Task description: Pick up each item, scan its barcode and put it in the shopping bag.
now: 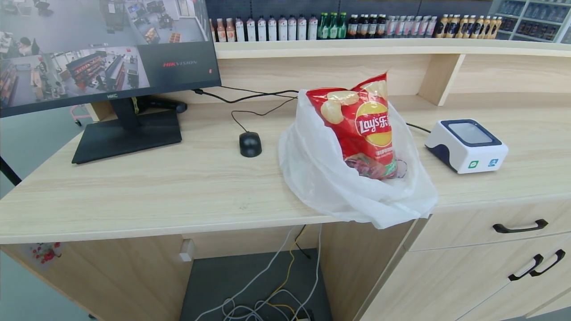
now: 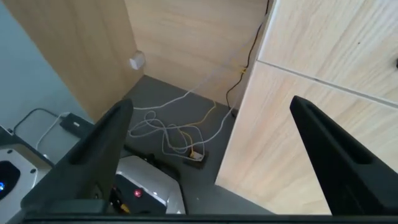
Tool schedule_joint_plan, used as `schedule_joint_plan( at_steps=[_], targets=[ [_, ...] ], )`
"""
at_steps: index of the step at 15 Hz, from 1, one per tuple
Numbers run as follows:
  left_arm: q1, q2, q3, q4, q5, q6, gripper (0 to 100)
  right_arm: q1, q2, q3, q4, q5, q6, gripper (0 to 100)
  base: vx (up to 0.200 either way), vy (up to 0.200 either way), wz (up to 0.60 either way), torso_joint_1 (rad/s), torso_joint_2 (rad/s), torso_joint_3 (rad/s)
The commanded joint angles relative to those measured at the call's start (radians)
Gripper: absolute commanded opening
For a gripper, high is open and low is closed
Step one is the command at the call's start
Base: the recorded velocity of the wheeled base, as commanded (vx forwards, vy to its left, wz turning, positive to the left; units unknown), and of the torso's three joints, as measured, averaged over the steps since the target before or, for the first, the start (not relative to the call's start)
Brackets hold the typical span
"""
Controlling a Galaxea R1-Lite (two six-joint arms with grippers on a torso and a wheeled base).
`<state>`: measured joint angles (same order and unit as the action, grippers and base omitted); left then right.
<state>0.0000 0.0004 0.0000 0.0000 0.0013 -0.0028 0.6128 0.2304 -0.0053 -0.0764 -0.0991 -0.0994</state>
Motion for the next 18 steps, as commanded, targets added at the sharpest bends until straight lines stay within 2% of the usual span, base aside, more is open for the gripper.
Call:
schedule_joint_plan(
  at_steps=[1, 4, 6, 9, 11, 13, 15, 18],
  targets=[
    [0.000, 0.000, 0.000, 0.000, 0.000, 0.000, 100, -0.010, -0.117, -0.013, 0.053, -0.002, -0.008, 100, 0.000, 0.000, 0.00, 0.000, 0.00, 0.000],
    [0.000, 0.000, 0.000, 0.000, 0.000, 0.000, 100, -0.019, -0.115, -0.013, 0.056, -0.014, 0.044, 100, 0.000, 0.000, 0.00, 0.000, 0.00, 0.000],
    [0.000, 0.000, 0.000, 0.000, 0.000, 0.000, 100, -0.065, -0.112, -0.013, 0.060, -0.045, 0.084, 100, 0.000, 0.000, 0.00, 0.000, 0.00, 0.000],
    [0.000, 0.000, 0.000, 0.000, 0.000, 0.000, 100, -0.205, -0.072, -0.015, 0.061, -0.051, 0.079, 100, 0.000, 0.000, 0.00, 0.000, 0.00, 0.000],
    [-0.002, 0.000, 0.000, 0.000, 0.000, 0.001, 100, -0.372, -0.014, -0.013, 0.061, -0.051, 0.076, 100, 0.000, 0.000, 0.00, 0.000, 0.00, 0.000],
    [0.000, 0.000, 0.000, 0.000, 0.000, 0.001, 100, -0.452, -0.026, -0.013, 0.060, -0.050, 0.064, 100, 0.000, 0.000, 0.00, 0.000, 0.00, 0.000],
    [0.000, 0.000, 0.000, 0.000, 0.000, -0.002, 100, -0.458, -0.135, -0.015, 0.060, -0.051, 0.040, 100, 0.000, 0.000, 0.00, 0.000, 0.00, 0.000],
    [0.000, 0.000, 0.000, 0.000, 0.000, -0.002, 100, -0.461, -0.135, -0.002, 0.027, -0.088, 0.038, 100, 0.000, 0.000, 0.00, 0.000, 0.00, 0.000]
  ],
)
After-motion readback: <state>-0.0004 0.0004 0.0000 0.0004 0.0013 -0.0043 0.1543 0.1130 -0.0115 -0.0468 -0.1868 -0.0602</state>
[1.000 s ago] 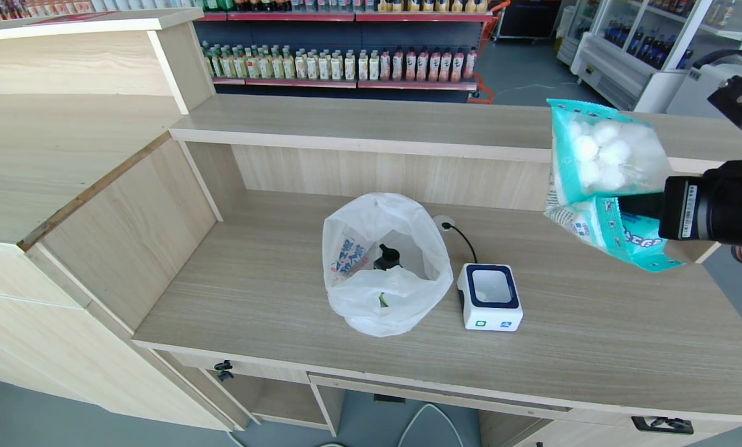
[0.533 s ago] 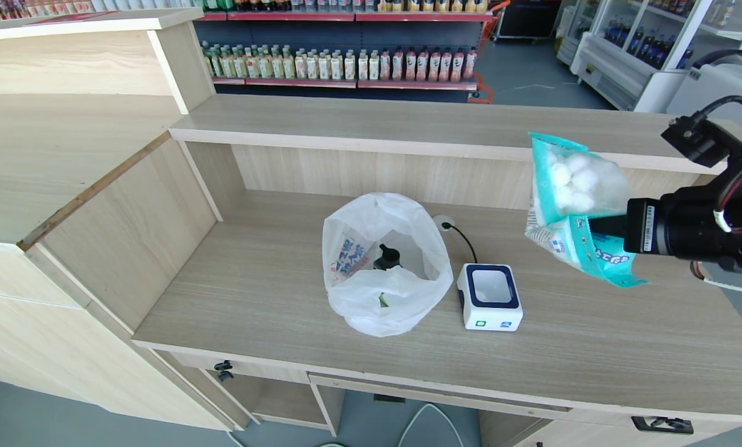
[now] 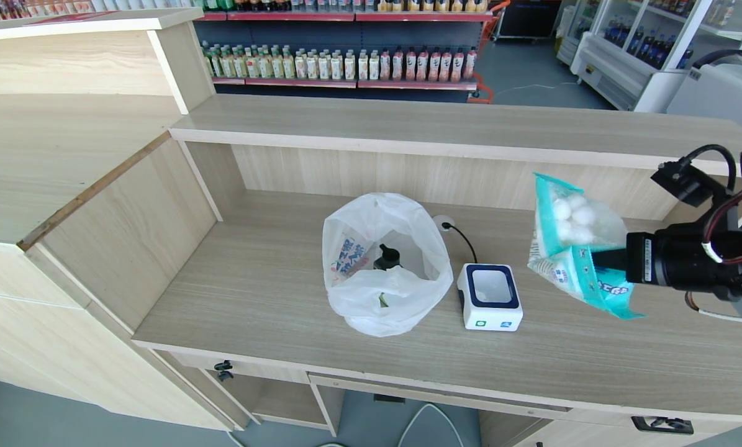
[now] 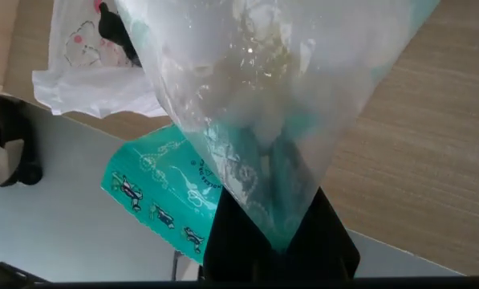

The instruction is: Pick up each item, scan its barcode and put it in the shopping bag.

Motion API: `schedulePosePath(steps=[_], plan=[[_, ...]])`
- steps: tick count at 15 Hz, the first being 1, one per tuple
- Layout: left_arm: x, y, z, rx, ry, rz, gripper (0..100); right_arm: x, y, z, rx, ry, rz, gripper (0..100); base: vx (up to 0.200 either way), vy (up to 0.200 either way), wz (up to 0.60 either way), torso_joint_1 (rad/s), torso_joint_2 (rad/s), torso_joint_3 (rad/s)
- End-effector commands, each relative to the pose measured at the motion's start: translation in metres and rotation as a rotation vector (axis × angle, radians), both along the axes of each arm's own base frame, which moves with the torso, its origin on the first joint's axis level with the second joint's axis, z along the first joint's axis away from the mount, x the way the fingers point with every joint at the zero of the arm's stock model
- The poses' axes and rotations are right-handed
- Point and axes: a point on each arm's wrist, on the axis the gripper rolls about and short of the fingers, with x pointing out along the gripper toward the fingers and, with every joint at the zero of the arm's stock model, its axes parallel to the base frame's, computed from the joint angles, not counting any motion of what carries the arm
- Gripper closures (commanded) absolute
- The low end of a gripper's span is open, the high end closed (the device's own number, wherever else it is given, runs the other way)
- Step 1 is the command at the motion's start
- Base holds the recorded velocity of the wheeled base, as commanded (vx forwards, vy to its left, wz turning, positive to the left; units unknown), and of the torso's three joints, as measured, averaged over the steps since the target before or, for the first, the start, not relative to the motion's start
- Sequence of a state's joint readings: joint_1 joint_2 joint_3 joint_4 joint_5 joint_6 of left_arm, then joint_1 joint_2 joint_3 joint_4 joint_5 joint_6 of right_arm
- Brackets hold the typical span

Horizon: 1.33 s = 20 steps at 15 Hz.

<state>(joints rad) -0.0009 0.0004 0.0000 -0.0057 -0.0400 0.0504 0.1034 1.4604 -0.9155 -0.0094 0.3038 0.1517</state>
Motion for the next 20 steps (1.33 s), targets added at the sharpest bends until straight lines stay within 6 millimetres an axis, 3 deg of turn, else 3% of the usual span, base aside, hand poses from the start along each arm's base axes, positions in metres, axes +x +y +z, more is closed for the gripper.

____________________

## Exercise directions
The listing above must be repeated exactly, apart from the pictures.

## Response to this task
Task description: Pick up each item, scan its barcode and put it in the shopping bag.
now: 
now: 
Tool schedule_joint_plan, used as `schedule_joint_plan( at_steps=[_], targets=[ [_, ...] ], )`
"""
at_steps: index of the step at 15 Hz, from 1, one per tuple
Numbers run as follows:
  left_arm: q1, q2, q3, q4, q5, q6, gripper (0 to 100)
  right_arm: q1, q2, q3, q4, q5, q6, gripper (0 to 100)
  base: vx (up to 0.200 either way), vy (up to 0.200 either way), wz (up to 0.60 either way), torso_joint_1 (rad/s), torso_joint_2 (rad/s), torso_joint_3 (rad/s)
The commanded joint angles relative to those measured at the call's start (radians)
Gripper: absolute commanded opening
For a gripper, high is open and low is closed
Step one is the command at the call's start
Base: the recorded velocity of the wheeled base, as commanded (vx forwards, vy to its left, wz turning, positive to the left; units unknown), and of the torso's three joints, as measured, averaged over the steps since the target before or, for the first, the start (not relative to the call's start)
Brackets hold the typical span
"""
Controlling a Galaxea R1-Lite (two six-joint arms with grippers on a torso and a wheeled base).
`<state>`: measured joint angles (same order and unit as the action, grippers and base omitted); left then right.
<state>0.0000 0.0004 0.0000 0.0000 0.0013 -0.0028 0.6128 0.2304 -0.0053 -0.0764 -0.0991 -0.0994</state>
Motion for the next 18 steps, as commanded, targets added at the sharpest bends until straight lines stay within 2% of the usual span, base aside, more is open for the gripper.
Call:
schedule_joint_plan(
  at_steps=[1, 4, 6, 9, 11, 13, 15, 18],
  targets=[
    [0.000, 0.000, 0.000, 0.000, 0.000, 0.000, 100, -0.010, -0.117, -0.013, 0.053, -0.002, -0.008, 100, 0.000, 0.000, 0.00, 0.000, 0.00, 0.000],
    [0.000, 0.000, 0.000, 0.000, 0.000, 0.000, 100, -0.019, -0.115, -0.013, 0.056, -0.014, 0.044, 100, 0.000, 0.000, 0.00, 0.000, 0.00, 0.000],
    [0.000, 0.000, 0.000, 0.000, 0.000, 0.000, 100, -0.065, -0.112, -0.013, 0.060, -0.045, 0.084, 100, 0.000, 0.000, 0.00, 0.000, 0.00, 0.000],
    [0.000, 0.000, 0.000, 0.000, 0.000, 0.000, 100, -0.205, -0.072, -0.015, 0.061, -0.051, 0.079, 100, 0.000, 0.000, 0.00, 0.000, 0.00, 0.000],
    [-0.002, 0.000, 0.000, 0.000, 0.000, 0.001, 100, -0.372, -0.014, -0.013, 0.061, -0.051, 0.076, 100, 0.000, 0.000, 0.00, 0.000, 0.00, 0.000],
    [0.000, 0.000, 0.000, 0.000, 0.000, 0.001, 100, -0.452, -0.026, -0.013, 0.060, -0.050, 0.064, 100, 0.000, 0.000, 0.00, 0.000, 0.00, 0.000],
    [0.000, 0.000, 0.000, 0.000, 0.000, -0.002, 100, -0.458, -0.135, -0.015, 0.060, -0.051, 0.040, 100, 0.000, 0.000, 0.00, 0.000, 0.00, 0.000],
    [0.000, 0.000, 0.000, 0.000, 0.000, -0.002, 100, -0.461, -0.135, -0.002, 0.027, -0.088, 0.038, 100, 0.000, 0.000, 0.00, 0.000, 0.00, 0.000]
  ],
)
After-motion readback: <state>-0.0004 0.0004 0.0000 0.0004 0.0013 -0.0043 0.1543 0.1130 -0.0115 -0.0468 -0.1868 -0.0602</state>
[1.000 s ago] 
[0.533 s ago] 
[now] 
[now] 

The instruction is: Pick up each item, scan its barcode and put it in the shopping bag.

Motion API: `schedulePosePath(steps=[_], plan=[[_, ...]])`
- steps: tick count at 15 Hz, the first being 1, one per tuple
- Layout: left_arm: x, y, z, rx, ry, rz, gripper (0..100); right_arm: x, y, z, rx, ry, rz, gripper (0..100); base: vx (up to 0.200 either way), vy (up to 0.200 either way), wz (up to 0.60 either way), torso_joint_1 (rad/s), torso_joint_2 (rad/s), torso_joint_3 (rad/s)
- End-effector commands, each relative to the pose measured at the motion's start: translation in metres and rotation as a rotation vector (axis × angle, radians), both along the axes of each arm's own base frame, which moves with the torso, its origin on the first joint's axis level with the second joint's axis, z along the first joint's axis away from the mount, x the way the fingers point with every joint at the zero of the arm's stock model
- The poses' axes and rotations are right-handed
- Point and axes: a point on each arm's wrist, on the axis the gripper rolls about and short of the fingers, with x pointing out along the gripper toward the fingers and, with every joint at the zero of the arm's stock model, its axes parallel to the base frame's, computed from the joint angles, not counting any motion of what carries the arm
- Gripper closures (commanded) absolute
- The low end of a gripper's span is open, the high end closed (the device's own number, wherever else it is given, runs the other way)
- Step 1 is the command at the motion's start
- Base holds the recorded velocity of the wheeled base, as commanded (vx forwards, vy to its left, wz turning, positive to the left; units unknown), and of the torso's three joints, as measured, averaged over the steps since the target before or, for the first, the start, not relative to the motion's start
- Sequence of a state's joint readings: joint_1 joint_2 joint_3 joint_4 joint_5 joint_6 of left_arm, then joint_1 joint_2 joint_3 joint_4 joint_5 joint_6 of right_arm
- Brackets hold the typical span

Horizon: 1.33 s = 20 steps at 15 Hz.

<state>(joints rad) -0.0009 0.0004 0.0000 -0.0057 -0.0400 0.0504 0.1034 1.4604 -0.9155 -0.0094 0.3038 0.1517</state>
Motion for the next 20 steps (1.33 s), targets added at the sharpest bends until straight lines stay within 6 millimetres an axis, 3 deg of turn, else 3% of the usual span, base aside, hand poses from the start along each arm's base axes, positions in metres, axes +x +y +z, more is closed for the gripper.

The output above is complete.